Nicola Sturgeon has detailed a visit by Alex Salmond to her home in Glasgow April 2, 2018.
The First Minister is giving evidence today to a Holyrood committee investigating how the Scottish Government managed to botch its own internal complaints procedure, which cost the taxpayer £500,000.
Two women had raised complaints against Mr Salmond in 2018 dating to his time in the top job in Scottish politics and the government launched a probe.
Mr Salmond denied the allegations and insisted the complaints process was biased against him - a claim vindicated in the civil courts in January 2019.
The First Minister has accused Alex Salmond of "deeply inappropriate behaviour" towards one of the women who made allegations against the former SNP leader, the Daily Record reports.
Ms Sturgeon recalled to the inquiry her version of events when Salmond, accompanied his former chief of staff Geoff Aberdein and legal advisor Duncan Hamilton, visited her home.
She told MSPs: "Alex has claimed in his testimony to the committee that the meeting in my home on April 2 took place with a shared understanding on the part of all the participants - in other words, he turned up to the meeting believing I already knew everything.
"A brief account of what happened on April 2 suggests he did not assume full knowledge on my part in advance.
'When he arrived at my house he was insistent he speak to me entirely privately, away from his former chief of staff, Geoff Aberdein, and Duncan Hamilton, who was with him, and my chief of staff, who was with me.
"That would have seemed unnecessary had there been a shared understanding on the part of all of us. He then asked me to read a letter sent to him by the permanent secretary.
"This letter set out the fact that complaints of sexual harassment had been made against him by two individuals, and made clear these complaints were being investigated under the procedure adopted at the end of 2017, and it set out the details of what he was alleged to have done.
"Reading this letter is a moment in my life that I will never forget. And although he denies the allegations, he gave me his account of one of the incidents complained of, which he said he had apologised for at the time.
"What he described constituted, in my view, deeply inappropriate behaviour on his part.
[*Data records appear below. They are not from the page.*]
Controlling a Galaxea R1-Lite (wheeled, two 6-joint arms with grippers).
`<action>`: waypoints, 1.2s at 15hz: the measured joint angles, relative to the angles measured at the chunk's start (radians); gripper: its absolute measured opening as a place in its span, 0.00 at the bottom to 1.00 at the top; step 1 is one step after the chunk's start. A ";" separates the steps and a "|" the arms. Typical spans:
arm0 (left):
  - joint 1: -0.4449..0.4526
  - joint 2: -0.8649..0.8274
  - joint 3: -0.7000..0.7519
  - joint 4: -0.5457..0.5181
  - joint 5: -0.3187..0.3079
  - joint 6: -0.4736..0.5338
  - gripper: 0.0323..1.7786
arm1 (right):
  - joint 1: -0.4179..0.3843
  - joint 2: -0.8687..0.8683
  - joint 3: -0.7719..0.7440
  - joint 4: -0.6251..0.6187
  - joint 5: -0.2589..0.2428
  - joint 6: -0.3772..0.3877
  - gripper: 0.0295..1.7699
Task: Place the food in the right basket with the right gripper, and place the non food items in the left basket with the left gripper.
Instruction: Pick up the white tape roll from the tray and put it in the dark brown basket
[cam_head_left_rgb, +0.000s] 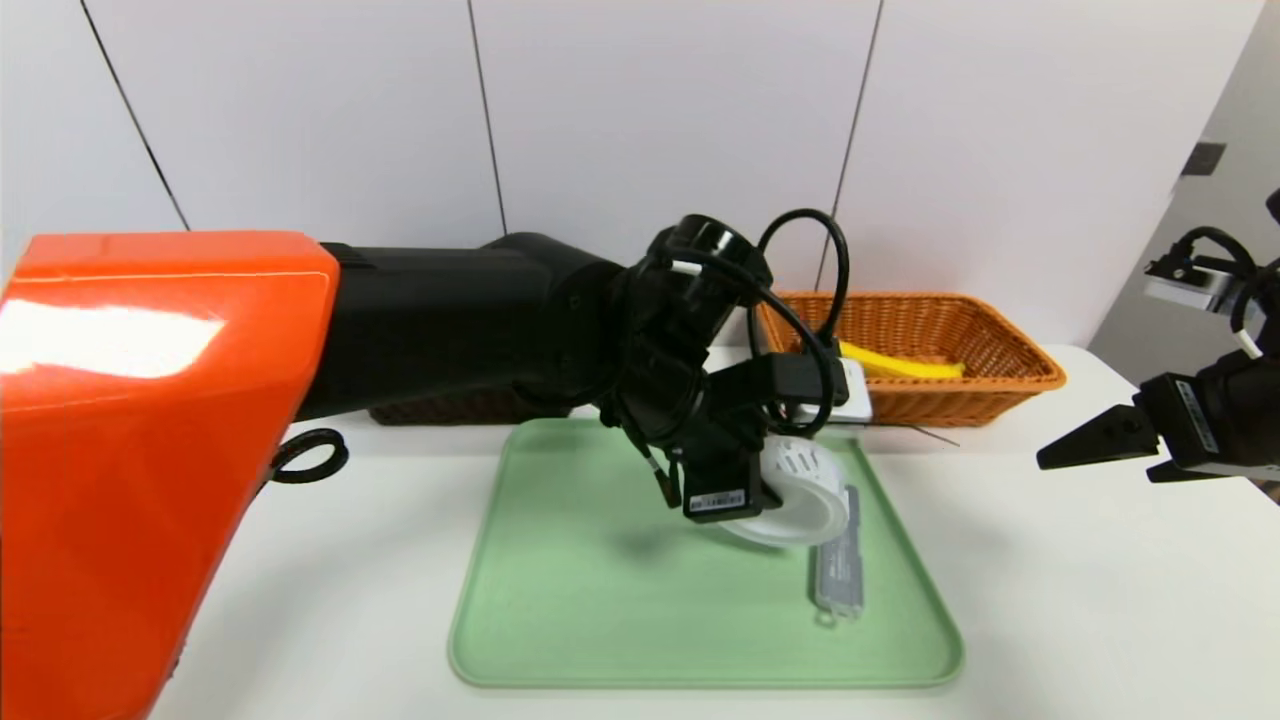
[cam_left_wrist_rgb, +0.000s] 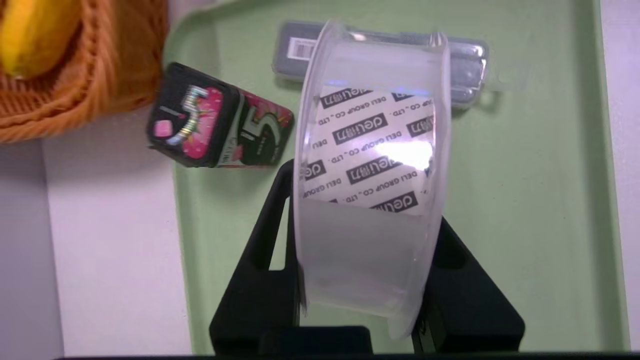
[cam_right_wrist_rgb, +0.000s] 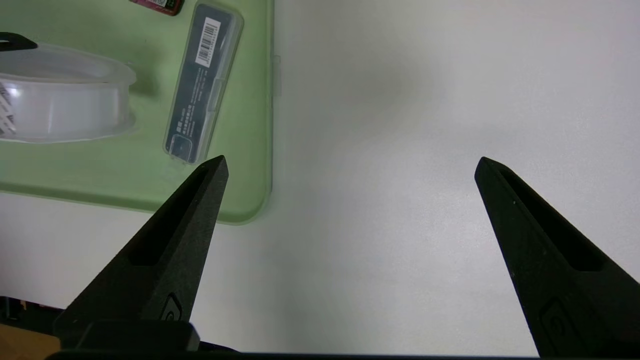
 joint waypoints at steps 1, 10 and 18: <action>0.006 -0.012 0.000 -0.011 0.000 -0.016 0.31 | 0.000 -0.001 0.000 0.000 0.000 0.001 0.96; 0.207 -0.192 0.000 -0.026 0.002 -0.327 0.31 | 0.003 -0.035 0.010 0.001 0.021 0.001 0.96; 0.493 -0.246 0.009 -0.033 0.002 -0.475 0.31 | 0.016 -0.057 0.016 0.002 0.022 0.000 0.96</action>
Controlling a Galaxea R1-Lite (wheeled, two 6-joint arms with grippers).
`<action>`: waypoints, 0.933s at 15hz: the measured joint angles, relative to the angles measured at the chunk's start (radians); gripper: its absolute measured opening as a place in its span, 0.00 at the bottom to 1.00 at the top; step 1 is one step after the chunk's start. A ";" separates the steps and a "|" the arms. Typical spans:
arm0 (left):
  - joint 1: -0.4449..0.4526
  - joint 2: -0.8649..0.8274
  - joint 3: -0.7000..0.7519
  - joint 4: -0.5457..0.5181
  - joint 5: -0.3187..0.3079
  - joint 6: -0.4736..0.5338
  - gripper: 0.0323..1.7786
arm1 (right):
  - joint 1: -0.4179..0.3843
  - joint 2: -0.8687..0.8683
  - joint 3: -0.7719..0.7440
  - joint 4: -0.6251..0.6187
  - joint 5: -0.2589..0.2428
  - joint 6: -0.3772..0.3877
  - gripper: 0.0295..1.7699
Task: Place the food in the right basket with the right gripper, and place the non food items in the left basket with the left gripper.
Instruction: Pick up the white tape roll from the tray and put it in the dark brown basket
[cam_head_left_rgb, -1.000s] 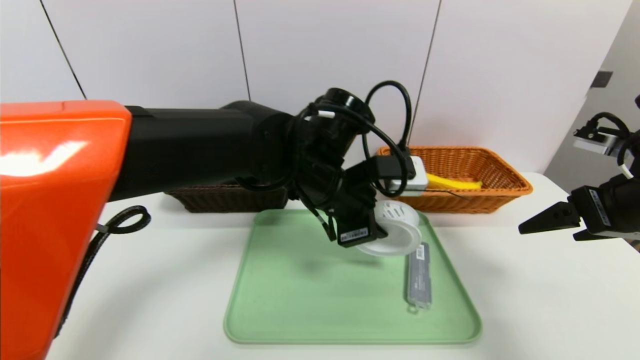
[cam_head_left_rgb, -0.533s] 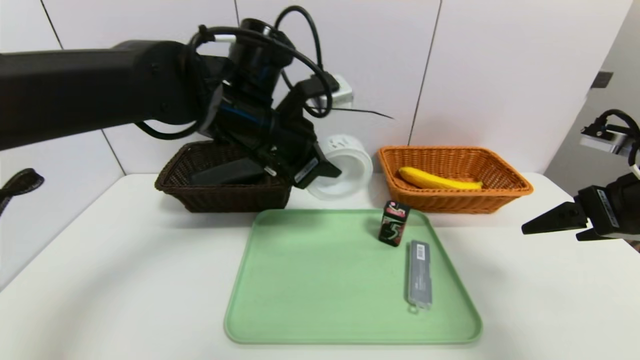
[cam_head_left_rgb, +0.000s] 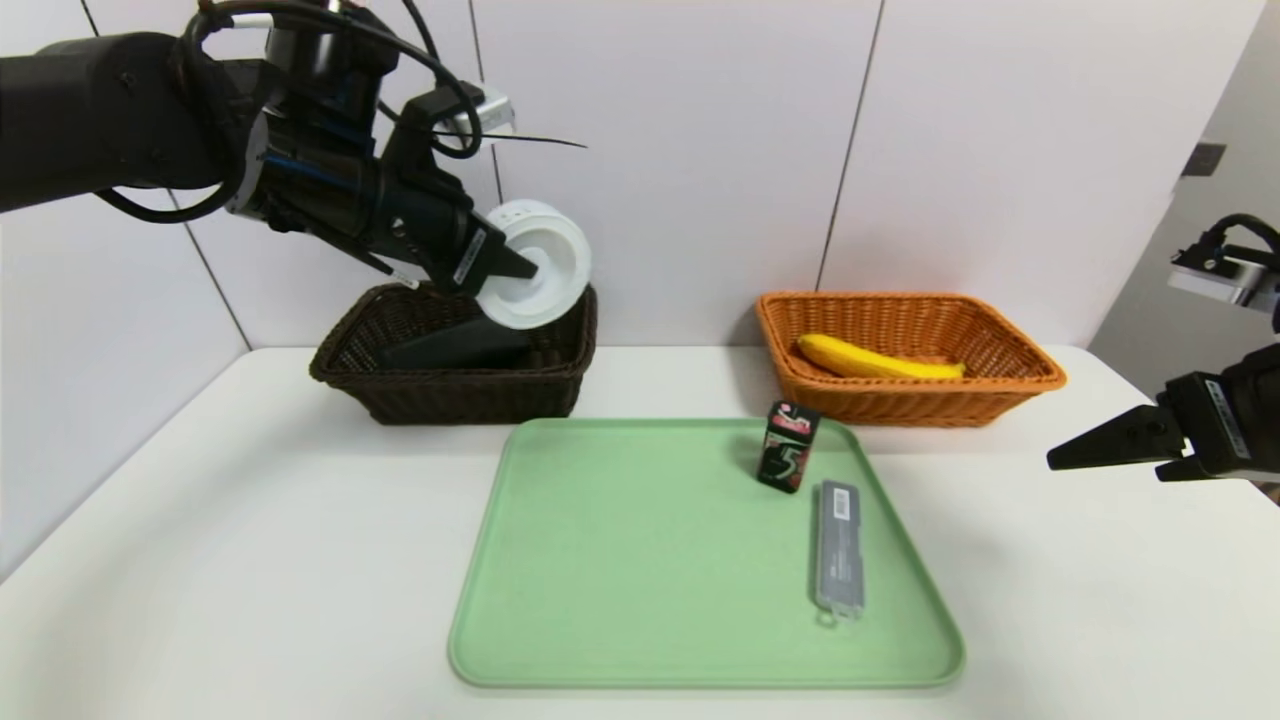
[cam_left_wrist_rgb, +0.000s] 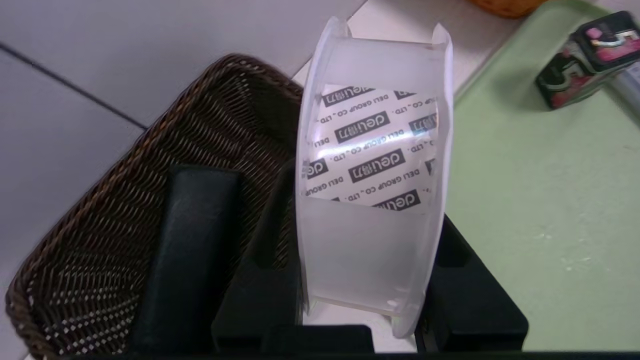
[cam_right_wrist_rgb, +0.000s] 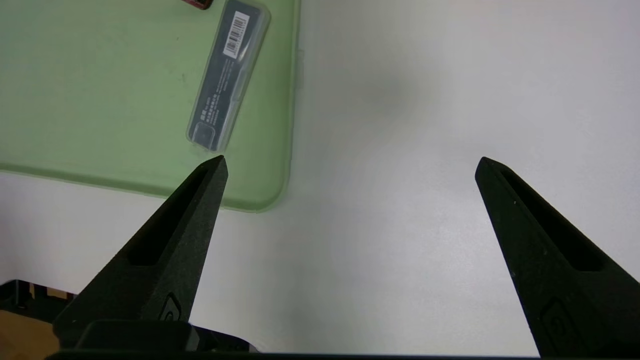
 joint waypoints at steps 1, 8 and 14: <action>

Perhaps another reason why that moment is strongly embedded in my mind.
"At the time he was showing me the letter and outlining his account, Geoff and Duncan were doing the same with my chief of staff. Again, this would seem unnecessary if she and I had known everything in advance."
Mr Salmond himself gave evidence to the inquiry on Friday February 26, when he claimed the Scottish Government hoped his criminal trial would "ride to the rescue" and prevent its unlawful investigation of him suffering a "cataclysmic" civil court defeat.